The two-phase gas-liquid refrigerant that has flowed into the heat transfer tubes 51 flows through the heat transfer tubes 51 while exchanging heat with outdoor air, and flows into the heat transfer tubes 52 through the connection part 55. The two-phase gas-liquid refrigerant that has flowed into the heat transfer tubes 52 flows through the heat transfer tubes 52 while exchanging heat with outdoor air, and flows out of the heat transfer tubes 52. The refrigerant that has flowed out of the heat transfer tubes 52 joins each other in the junction pipe 54. It should be noted that in the present embodiment, the controller 80 controls the opening degree of the expansion valve 5, etc., to cause the refrigerant that flows out of the heat transfer tubers 52 to change into two-phase gas liquid refrigerant, and also to cause the refrigerant that flows out of the heat transfer tubes 62 of the first heat exchange unit 60 to change into gas refrigerant.

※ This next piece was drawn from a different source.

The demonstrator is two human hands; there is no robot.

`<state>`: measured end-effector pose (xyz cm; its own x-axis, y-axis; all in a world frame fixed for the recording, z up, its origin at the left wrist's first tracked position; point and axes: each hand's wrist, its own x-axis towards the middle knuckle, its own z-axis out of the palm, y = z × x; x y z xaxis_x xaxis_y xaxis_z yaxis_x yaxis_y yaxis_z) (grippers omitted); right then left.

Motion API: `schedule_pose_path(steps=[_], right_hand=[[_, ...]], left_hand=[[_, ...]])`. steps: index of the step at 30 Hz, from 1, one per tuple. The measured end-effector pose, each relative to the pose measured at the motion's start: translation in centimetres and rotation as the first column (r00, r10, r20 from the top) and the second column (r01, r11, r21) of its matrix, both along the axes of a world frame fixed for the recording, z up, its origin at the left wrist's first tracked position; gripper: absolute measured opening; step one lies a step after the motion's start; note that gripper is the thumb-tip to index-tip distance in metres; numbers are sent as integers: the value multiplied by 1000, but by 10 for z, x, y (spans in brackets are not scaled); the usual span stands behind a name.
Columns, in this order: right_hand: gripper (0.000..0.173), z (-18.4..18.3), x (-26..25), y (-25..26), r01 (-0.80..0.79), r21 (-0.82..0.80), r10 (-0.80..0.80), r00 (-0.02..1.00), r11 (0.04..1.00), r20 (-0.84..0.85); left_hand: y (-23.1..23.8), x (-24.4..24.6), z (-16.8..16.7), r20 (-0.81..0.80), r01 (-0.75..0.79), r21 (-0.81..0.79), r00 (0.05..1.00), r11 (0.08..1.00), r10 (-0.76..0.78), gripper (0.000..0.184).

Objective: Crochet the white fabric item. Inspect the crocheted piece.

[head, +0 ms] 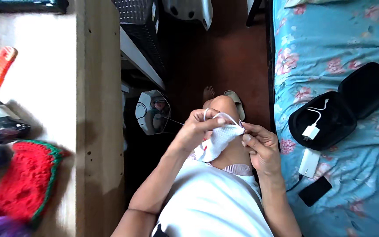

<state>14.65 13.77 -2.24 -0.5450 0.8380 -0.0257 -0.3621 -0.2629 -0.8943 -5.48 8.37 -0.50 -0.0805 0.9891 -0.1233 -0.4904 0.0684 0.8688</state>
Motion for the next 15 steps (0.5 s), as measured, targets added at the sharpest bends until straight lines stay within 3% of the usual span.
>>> schedule_pose_path(steps=[3, 5, 7, 8, 11, 15], right_hand=[[23, -2, 3, 2, -19, -87, 17, 1000, 996, -24], [24, -4, 1, 2, -40, -102, 38, 999, 994, -14], [25, -4, -2, 1, -38, -96, 39, 999, 995, 1], [25, -4, -3, 0, -21, -80, 23, 1000, 997, 20], [27, -1, -5, -3, 73, 93, -86, 986, 993, 140], [29, 4, -3, -8, 118, 484, -313, 885, 867, 345]], left_hand=[[-4, -32, -12, -38, 97, 110, 995, 989, -93, 30], [-4, -40, -15, -4, 160, 224, 987, 961, -163, 29], [-2, -31, -13, 51, 146, 287, 985, 947, -168, 17], [0, -22, -9, 38, 135, 265, 988, 955, -150, 26], [9, 2, 5, -158, 108, 150, 984, 983, -84, 71], [15, 25, 9, -339, -49, 78, 938, 996, 73, 77]])
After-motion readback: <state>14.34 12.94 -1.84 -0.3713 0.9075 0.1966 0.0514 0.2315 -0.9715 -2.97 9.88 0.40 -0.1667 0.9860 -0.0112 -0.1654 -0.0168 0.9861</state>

The two-phase gas-liquid refrigerant that has joined each other in the junction pipe 54 flows into the distribution pipe 63 of the first heat exchange unit 60. Thereafter, the two-phase gas-liquid refrigerant that has flowed into the distribution pipe 63 is distributed to the heat transfer tubes 61. The distribution pipe 63, as well as the distribution pipe 53, extends in the lateral direction, and distributes the two-phase gas-liquid refrigerant that flows in the lateral direction to the heat transfer tubes 61. Thus, the distribution pipe 63 can uniformly distribute the two-phase gas-liquid refrigerant to the heat transfer tubes 61, as compared with the existing distribution pipe. Therefore, as compared with the existing outdoor heat exchanger including the heat transfer tubes, the distribution pipe, and the junction pipe, the outdoor heat exchanger 41 according to the present embodiment can reduce lowering of the heat exchange capacity.

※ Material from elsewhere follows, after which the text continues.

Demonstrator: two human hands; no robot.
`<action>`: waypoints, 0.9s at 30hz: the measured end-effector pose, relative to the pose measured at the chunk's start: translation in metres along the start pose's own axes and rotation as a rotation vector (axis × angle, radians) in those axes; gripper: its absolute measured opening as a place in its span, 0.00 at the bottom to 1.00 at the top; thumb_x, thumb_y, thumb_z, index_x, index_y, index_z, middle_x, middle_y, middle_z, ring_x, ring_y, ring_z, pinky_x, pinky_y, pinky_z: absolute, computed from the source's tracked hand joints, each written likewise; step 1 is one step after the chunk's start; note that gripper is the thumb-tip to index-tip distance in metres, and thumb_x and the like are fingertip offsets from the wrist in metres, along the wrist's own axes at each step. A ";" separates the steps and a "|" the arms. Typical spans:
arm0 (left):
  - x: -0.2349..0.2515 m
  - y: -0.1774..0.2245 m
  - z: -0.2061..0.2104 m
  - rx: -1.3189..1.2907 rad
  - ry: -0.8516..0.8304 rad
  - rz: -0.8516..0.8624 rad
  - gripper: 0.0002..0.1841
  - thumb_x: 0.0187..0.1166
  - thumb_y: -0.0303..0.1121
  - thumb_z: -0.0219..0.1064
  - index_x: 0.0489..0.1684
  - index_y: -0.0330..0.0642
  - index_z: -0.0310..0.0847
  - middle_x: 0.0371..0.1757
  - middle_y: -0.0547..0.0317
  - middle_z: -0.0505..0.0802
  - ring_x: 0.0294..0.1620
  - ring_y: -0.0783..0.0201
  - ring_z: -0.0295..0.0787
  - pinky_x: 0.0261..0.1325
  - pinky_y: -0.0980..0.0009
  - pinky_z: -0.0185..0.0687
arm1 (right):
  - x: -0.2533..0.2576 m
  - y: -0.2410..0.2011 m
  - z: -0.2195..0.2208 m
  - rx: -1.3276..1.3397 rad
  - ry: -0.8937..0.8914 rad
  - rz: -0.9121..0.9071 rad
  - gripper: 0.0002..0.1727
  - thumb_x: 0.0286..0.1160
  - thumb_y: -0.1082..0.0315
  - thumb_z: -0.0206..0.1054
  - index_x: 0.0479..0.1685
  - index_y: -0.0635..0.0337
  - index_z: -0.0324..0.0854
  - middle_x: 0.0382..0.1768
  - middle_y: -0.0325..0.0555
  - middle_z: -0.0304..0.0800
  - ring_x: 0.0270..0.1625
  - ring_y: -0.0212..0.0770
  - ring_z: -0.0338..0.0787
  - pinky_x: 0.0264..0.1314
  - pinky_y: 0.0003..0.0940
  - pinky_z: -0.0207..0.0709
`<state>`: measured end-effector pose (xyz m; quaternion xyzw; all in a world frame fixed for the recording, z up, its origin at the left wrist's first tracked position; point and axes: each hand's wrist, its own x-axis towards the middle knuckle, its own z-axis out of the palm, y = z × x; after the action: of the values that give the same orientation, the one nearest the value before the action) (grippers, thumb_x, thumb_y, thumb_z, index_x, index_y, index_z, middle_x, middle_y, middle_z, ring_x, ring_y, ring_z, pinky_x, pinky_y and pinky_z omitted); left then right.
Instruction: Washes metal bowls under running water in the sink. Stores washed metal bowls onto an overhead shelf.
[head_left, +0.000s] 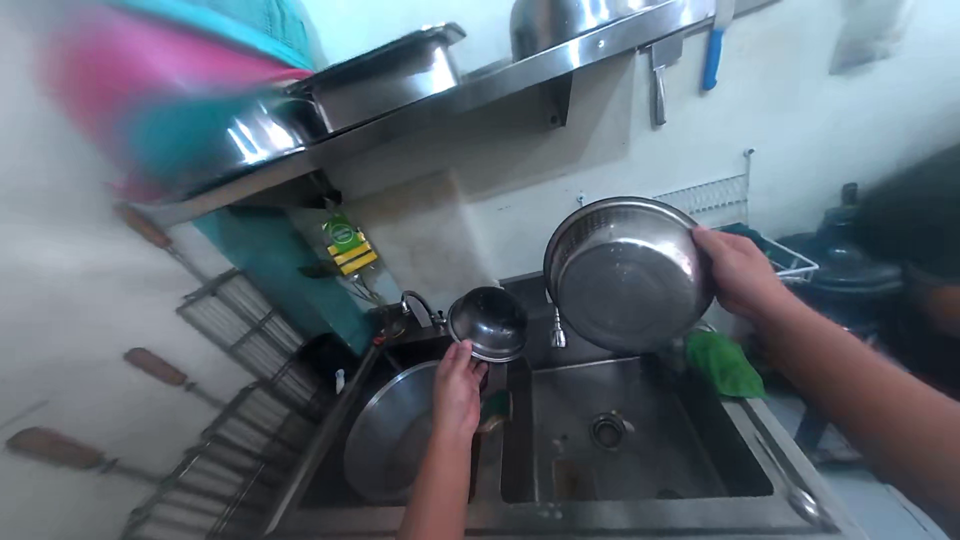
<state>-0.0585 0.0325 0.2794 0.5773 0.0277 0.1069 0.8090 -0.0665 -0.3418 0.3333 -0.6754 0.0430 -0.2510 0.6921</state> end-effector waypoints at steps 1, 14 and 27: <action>0.000 -0.001 -0.002 0.010 0.009 -0.008 0.11 0.94 0.31 0.50 0.59 0.36 0.76 0.48 0.53 0.90 0.47 0.62 0.91 0.52 0.66 0.88 | 0.004 -0.008 -0.001 -0.125 -0.059 -0.074 0.24 0.97 0.58 0.46 0.44 0.64 0.84 0.29 0.43 0.86 0.33 0.32 0.88 0.43 0.36 0.85; -0.009 0.041 0.008 -0.043 0.053 0.084 0.10 0.93 0.33 0.52 0.55 0.39 0.77 0.42 0.58 0.88 0.40 0.67 0.87 0.43 0.71 0.85 | 0.077 -0.088 0.016 -0.615 -0.359 -0.646 0.21 0.95 0.61 0.52 0.36 0.65 0.83 0.32 0.49 0.85 0.34 0.43 0.86 0.41 0.48 0.78; 0.018 0.106 0.017 -0.105 0.100 0.156 0.10 0.94 0.35 0.50 0.48 0.44 0.76 0.29 0.63 0.83 0.25 0.70 0.81 0.30 0.76 0.81 | 0.142 -0.154 0.029 -0.686 -0.461 -0.689 0.28 0.95 0.55 0.48 0.59 0.71 0.87 0.82 0.61 0.73 0.82 0.56 0.76 0.84 0.58 0.66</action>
<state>-0.0526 0.0535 0.3859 0.5285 0.0176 0.1996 0.8249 0.0239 -0.3664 0.5225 -0.8753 -0.2546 -0.2803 0.3008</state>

In the case where the distribution pipe 63 is formed of a single pipe, the two-phase gas-liquid refrigerant that flows in the distribution pipe 63 in the lateral direction flows into the heat transfer tubes 61 in turn from a heat transfer tube 61 located on an upstream side to a heat transfer tube 61 located on a downstream side. At this time, the two-phase gas-liquid refrigerant distributed to the heat transfer tubes 61 can be considered to become nonuniform due to a pressure loss that occurs when the two-phase gas-liquid refrigerant flows into the heat transfer tubes 61. In particular, in the case where the heat transfer tubes 61 are flat tubes as in the present embodiment, the larger the number of refrigerant flow passages 43a, the thinner the refrigerant flow passages 43a. Therefore, the two-phase gas-liquid refrigerant distributed to the heat transfer tubes 61 easily becomes nonuniform.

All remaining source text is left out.